Repeat the data that follows, word for word, without the images.
===== Given material
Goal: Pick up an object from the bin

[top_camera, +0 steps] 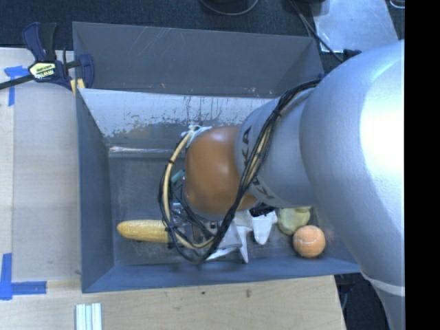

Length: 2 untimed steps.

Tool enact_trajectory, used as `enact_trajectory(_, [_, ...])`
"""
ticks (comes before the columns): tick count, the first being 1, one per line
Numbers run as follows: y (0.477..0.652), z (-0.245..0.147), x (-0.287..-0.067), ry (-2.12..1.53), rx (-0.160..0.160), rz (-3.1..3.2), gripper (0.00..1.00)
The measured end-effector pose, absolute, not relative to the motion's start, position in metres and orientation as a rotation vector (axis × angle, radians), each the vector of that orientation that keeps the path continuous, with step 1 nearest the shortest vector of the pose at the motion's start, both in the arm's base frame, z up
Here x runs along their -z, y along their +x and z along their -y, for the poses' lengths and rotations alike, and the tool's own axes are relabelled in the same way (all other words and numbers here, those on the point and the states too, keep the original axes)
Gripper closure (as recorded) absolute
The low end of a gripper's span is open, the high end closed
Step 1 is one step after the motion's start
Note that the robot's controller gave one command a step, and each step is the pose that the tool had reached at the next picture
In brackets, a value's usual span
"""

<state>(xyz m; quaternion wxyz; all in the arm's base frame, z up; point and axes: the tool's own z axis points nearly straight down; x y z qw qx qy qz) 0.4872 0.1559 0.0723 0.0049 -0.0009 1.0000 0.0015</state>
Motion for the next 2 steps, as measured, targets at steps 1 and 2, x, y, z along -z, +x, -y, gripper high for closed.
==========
**Task answer:**
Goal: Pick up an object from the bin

[top_camera, +0 steps] 

Length: 2 untimed steps.

Tool enact_trajectory, used as `enact_trajectory(_, [_, ...])`
"""
ticks (comes before the columns): tick count, the first being 1, one per line
Numbers run as follows: y (0.477..0.652), z (-0.245..0.147), x (-0.287..-0.067), ry (-2.12..1.53), rx (-0.160..0.160), rz (-3.1..3.2), gripper (0.00..1.00)
The measured end-effector pose, absolute, not relative to the motion's start, position in metres and orientation as a rotation vector (axis × angle, radians), each the vector of that orientation that keeps the path continuous, with step 1 nearest the shortest vector of the pose at the motion's start, both in the arm's base frame, z up
Here x runs along their -z, y along their +x and z along their -y, for the poses' lengths and rotations alike, and the tool's own axes are relabelled in the same way (all other words and numbers here, those on the point and the states too, keep the original axes)
Gripper closure (as recorded) absolute
The low end of a gripper's span is open, the high end closed
Step 1 is one step after the motion's start
Note that the robot's controller gave one command a step, and each step is the pose that the tool had reached at the next picture
In brackets, a value's usual span
"""

<state>(xyz m; quaternion wxyz; all in the arm's base frame, z up; point and axes: the tool's own z axis points nearly straight down; x y z qw qx qy qz) 0.4872 0.1559 0.0723 0.0049 -0.0009 1.0000 0.0015</state>
Motion for the next 2 steps, as measured, targets at steps 1 and 2, x, y, z along -z, +x, -y, gripper high for closed.

The given answer completes the exercise.